= EXERCISE PROMPT =
The answer must consist of every line from the data that holds the string "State".

——————————

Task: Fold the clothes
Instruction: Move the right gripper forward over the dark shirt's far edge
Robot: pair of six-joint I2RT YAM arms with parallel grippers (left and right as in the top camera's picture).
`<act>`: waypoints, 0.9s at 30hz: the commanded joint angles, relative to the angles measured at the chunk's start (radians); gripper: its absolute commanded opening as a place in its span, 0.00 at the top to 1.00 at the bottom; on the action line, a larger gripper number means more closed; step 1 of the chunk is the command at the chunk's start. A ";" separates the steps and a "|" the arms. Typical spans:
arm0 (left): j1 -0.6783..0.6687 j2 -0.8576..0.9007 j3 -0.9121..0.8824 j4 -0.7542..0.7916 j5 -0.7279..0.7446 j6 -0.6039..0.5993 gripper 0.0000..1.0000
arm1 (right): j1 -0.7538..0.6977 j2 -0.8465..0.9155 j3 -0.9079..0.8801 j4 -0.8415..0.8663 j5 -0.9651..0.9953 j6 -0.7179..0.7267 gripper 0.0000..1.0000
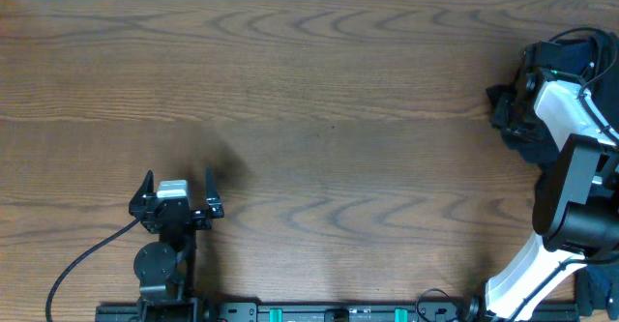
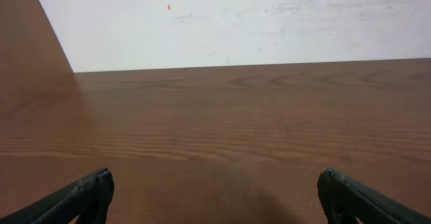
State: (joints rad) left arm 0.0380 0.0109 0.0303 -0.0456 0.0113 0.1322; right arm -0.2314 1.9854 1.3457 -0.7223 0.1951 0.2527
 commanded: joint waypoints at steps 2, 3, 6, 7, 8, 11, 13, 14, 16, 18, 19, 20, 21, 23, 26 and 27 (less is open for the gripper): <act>0.004 -0.006 -0.026 -0.026 -0.020 0.009 0.02 | -0.012 0.003 0.013 0.017 0.006 0.014 0.56; 0.004 -0.006 -0.026 -0.026 -0.020 0.009 0.02 | -0.012 0.003 0.013 0.021 0.006 0.014 0.56; 0.004 -0.006 -0.026 -0.026 -0.020 0.009 0.02 | -0.012 0.003 0.012 0.029 0.007 0.017 0.56; 0.004 -0.006 -0.026 -0.026 -0.020 0.009 0.02 | -0.012 0.003 0.012 0.032 0.006 0.017 0.56; 0.004 -0.006 -0.026 -0.026 -0.020 0.009 0.02 | -0.012 0.003 0.012 0.035 0.006 0.017 0.56; 0.004 -0.006 -0.026 -0.026 -0.020 0.009 0.02 | -0.012 0.003 0.012 0.041 0.006 0.027 0.56; 0.004 -0.006 -0.026 -0.026 -0.020 0.009 0.02 | -0.012 0.003 0.012 0.045 0.003 0.032 0.56; 0.004 -0.006 -0.026 -0.026 -0.020 0.009 0.02 | -0.012 0.003 0.012 0.046 0.002 0.032 0.57; 0.004 -0.006 -0.026 -0.026 -0.020 0.009 0.02 | -0.012 0.003 0.012 0.046 -0.001 0.031 0.66; 0.004 -0.006 -0.026 -0.026 -0.020 0.009 0.02 | -0.012 0.003 0.012 0.046 -0.001 0.031 0.69; 0.004 -0.006 -0.026 -0.026 -0.020 0.009 0.02 | -0.012 0.003 0.012 0.046 -0.001 0.031 0.69; 0.004 -0.006 -0.026 -0.026 -0.020 0.009 0.02 | -0.012 0.003 0.012 0.046 -0.001 0.031 0.69; 0.004 -0.006 -0.026 -0.026 -0.020 0.009 0.02 | -0.012 0.003 0.012 0.046 -0.001 0.031 0.66; 0.004 -0.006 -0.026 -0.026 -0.020 0.009 0.02 | -0.012 0.003 0.012 0.046 -0.001 0.031 0.59; 0.004 -0.006 -0.026 -0.026 -0.020 0.009 0.02 | -0.012 0.003 0.006 0.066 -0.001 0.032 0.59; 0.004 -0.006 -0.026 -0.026 -0.020 0.009 0.02 | -0.012 0.003 0.004 0.075 -0.002 0.036 0.59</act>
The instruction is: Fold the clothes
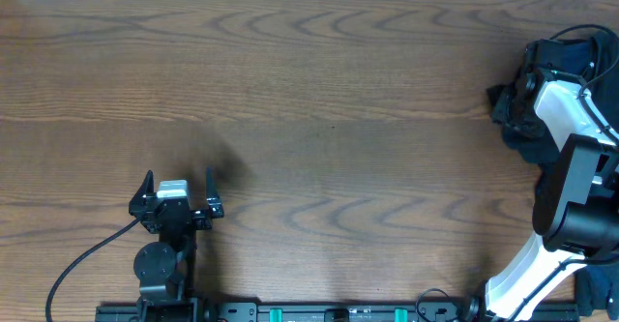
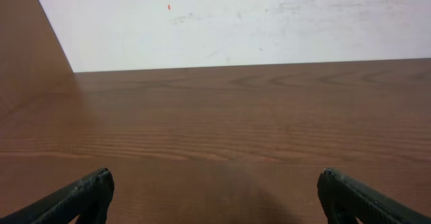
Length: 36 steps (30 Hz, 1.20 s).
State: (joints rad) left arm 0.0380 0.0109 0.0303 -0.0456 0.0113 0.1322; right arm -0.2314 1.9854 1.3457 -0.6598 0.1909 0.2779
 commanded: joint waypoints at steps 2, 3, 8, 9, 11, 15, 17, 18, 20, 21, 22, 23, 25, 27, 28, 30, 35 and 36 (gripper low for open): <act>0.004 -0.006 -0.026 -0.026 -0.020 0.009 0.02 | -0.012 0.003 -0.002 0.025 0.002 0.026 0.59; 0.004 -0.006 -0.026 -0.026 -0.020 0.009 0.02 | -0.012 0.003 -0.002 0.027 0.001 0.026 0.60; 0.004 -0.006 -0.026 -0.026 -0.020 0.009 0.02 | -0.012 0.003 -0.002 0.027 0.000 0.025 0.65; 0.004 -0.006 -0.026 -0.026 -0.020 0.009 0.02 | -0.012 0.003 -0.002 0.027 -0.001 0.025 0.66; 0.004 -0.006 -0.026 -0.026 -0.020 0.009 0.02 | -0.012 0.003 -0.002 0.025 0.000 0.025 0.75; 0.004 -0.006 -0.026 -0.026 -0.020 0.009 0.02 | -0.012 0.003 -0.002 0.024 0.000 0.025 0.99; 0.004 -0.006 -0.026 -0.026 -0.020 0.009 0.02 | -0.012 0.003 -0.001 0.026 0.000 0.025 0.99; 0.004 -0.006 -0.026 -0.026 -0.020 0.009 0.02 | -0.012 0.002 0.000 0.029 0.000 0.025 0.99; 0.004 -0.006 -0.026 -0.026 -0.020 0.009 0.02 | -0.012 -0.006 0.014 0.021 0.000 0.024 0.99; 0.004 -0.006 -0.026 -0.026 -0.020 0.009 0.02 | -0.012 -0.014 0.024 0.013 0.000 0.024 0.99; 0.004 -0.006 -0.026 -0.026 -0.020 0.009 0.02 | -0.011 -0.029 0.039 -0.001 -0.002 0.024 0.99; 0.004 -0.006 -0.026 -0.026 -0.020 0.009 0.02 | -0.010 -0.045 0.055 -0.014 -0.007 0.024 0.99; 0.004 -0.006 -0.026 -0.026 -0.020 0.009 0.02 | -0.005 -0.087 0.090 -0.042 -0.035 0.019 0.99; 0.004 -0.006 -0.026 -0.026 -0.020 0.009 0.02 | 0.004 -0.132 0.123 -0.070 -0.063 0.000 0.99; 0.004 -0.006 -0.026 -0.026 -0.020 0.009 0.02 | 0.012 -0.159 0.140 -0.086 -0.073 -0.006 0.99; 0.004 -0.006 -0.026 -0.026 -0.020 0.009 0.02 | 0.032 -0.209 0.159 -0.106 -0.087 -0.006 0.99; 0.004 -0.006 -0.026 -0.026 -0.020 0.009 0.02 | 0.124 -0.312 0.166 -0.127 -0.162 -0.006 0.99; 0.004 -0.006 -0.026 -0.026 -0.020 0.009 0.02 | 0.147 -0.320 0.166 -0.130 -0.177 -0.005 0.99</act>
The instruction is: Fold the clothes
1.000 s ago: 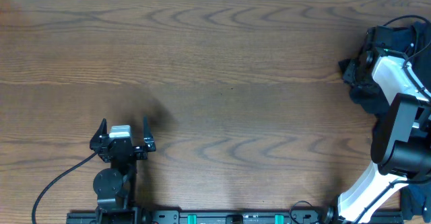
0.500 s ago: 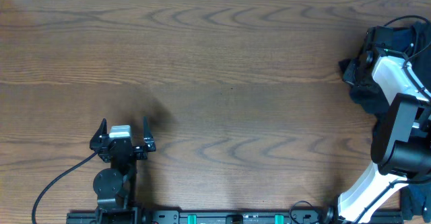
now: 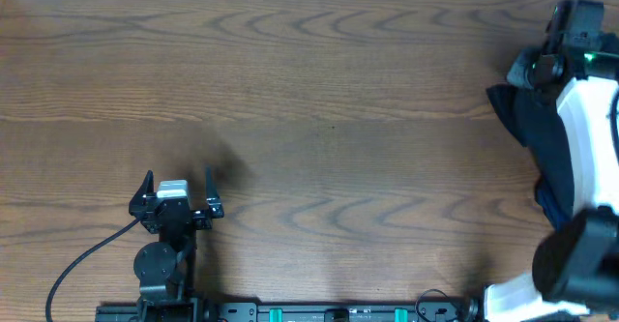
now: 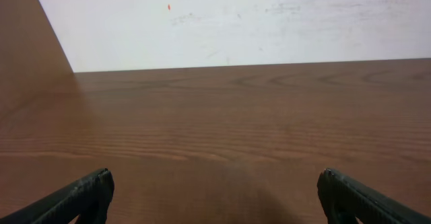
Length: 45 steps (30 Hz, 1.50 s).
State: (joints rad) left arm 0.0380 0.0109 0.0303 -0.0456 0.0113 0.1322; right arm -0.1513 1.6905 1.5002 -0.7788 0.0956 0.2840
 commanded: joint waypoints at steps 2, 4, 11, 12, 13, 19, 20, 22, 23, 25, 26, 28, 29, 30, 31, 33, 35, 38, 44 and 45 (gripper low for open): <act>0.004 -0.006 -0.026 -0.026 -0.020 0.009 0.02 | 0.122 -0.028 0.011 -0.016 -0.117 -0.011 0.99; 0.004 -0.006 -0.026 -0.026 -0.020 0.009 0.02 | 0.185 -0.020 0.007 -0.014 -0.150 -0.011 0.99; 0.004 -0.006 -0.026 -0.026 -0.020 0.009 0.02 | 0.467 0.098 -0.004 0.005 -0.156 0.016 0.98; 0.004 -0.006 -0.026 -0.026 -0.020 0.009 0.02 | 0.505 0.126 -0.004 0.009 -0.157 0.019 0.98; 0.004 -0.006 -0.026 -0.026 -0.020 0.009 0.02 | 0.545 0.154 -0.004 0.013 -0.157 0.028 0.97; 0.004 -0.006 -0.026 -0.026 -0.020 0.009 0.02 | 0.783 0.335 -0.004 0.118 -0.243 -0.002 0.94; 0.004 -0.006 -0.026 -0.026 -0.020 0.009 0.02 | 0.816 0.354 -0.004 0.135 -0.243 -0.018 0.94; 0.004 -0.006 -0.026 -0.026 -0.020 0.009 0.02 | 0.880 0.380 -0.004 0.167 -0.242 -0.061 0.93; 0.004 -0.006 -0.026 -0.026 -0.020 0.009 0.02 | 0.905 0.385 -0.004 0.182 -0.242 -0.080 0.93; 0.004 -0.006 -0.026 -0.026 -0.020 0.009 0.02 | 0.950 0.385 -0.004 0.213 -0.241 -0.109 0.92; 0.004 -0.006 -0.026 -0.026 -0.020 0.009 0.02 | 0.966 0.383 -0.001 0.223 -0.229 -0.109 0.92; 0.004 -0.006 -0.026 -0.026 -0.020 0.009 0.02 | 0.985 0.382 0.013 0.220 -0.183 -0.104 0.93; 0.004 -0.006 -0.026 -0.026 -0.020 0.009 0.02 | 0.989 0.381 0.021 0.213 -0.158 -0.095 0.94; 0.004 -0.006 -0.026 -0.026 -0.020 0.009 0.02 | 0.989 0.381 0.040 0.189 -0.117 -0.066 0.96; 0.004 -0.006 -0.026 -0.026 -0.020 0.009 0.02 | 0.983 0.381 0.053 0.170 -0.102 -0.053 0.96; 0.004 -0.006 -0.026 -0.026 -0.020 0.009 0.02 | 0.961 0.381 0.085 0.116 -0.095 -0.045 0.96; 0.004 -0.006 -0.026 -0.026 -0.020 0.009 0.02 | 0.932 0.381 0.124 0.048 -0.095 -0.045 0.96; 0.004 -0.006 -0.026 -0.026 -0.020 0.009 0.02 | 0.880 0.381 0.174 -0.051 -0.095 -0.045 0.95; 0.004 -0.006 -0.026 -0.026 -0.020 0.009 0.02 | 0.738 0.381 0.219 -0.255 -0.095 -0.058 0.95; 0.004 -0.006 -0.026 -0.026 -0.020 0.009 0.02 | 0.713 0.381 0.218 -0.285 -0.095 -0.069 0.92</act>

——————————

= ANSWER BOX =
State: (joints rad) left arm 0.0380 0.0109 0.0303 -0.0456 0.0113 0.1322; right arm -0.2314 1.9854 1.3457 -0.7223 0.1951 0.2527
State: (joints rad) left arm 0.0380 0.0109 0.0303 -0.0456 0.0113 0.1322; right arm -0.2314 1.9854 1.3457 -0.6598 0.1909 0.2779
State: (joints rad) left arm 0.0380 0.0109 0.0303 -0.0456 0.0113 0.1322; right arm -0.1513 1.6905 1.5002 -0.7788 0.0956 0.2840

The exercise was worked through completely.